> **TASK BRIEF**: Among the lines below, copy each one in which "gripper" appears.

> **SUPPLIED DATA**:
-- -- --

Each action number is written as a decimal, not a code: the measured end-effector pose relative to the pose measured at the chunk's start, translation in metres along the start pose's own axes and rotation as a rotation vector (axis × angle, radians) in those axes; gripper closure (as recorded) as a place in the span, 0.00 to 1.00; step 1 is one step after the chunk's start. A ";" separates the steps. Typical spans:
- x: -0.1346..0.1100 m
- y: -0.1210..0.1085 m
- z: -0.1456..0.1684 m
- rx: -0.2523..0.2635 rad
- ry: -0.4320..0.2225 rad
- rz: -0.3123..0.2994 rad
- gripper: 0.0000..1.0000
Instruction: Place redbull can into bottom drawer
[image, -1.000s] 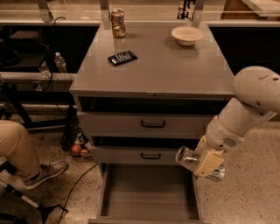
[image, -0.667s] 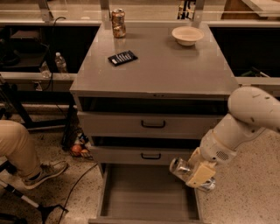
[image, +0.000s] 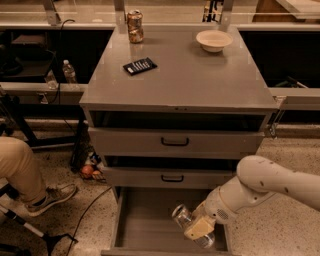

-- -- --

> **COMPLETED TASK**:
Each action number is written as a decimal, not a code: the measured end-effector pose relative to the pose measured at the chunk's start, translation in metres along the start pose's own axes and rotation as a rotation vector (axis × angle, radians) in those axes; gripper closure (as recorded) as a place in the span, 0.00 to 1.00; step 1 is one step after the chunk's start. A ";" separates the steps. Typical spans:
- gripper: 0.0000..1.0000

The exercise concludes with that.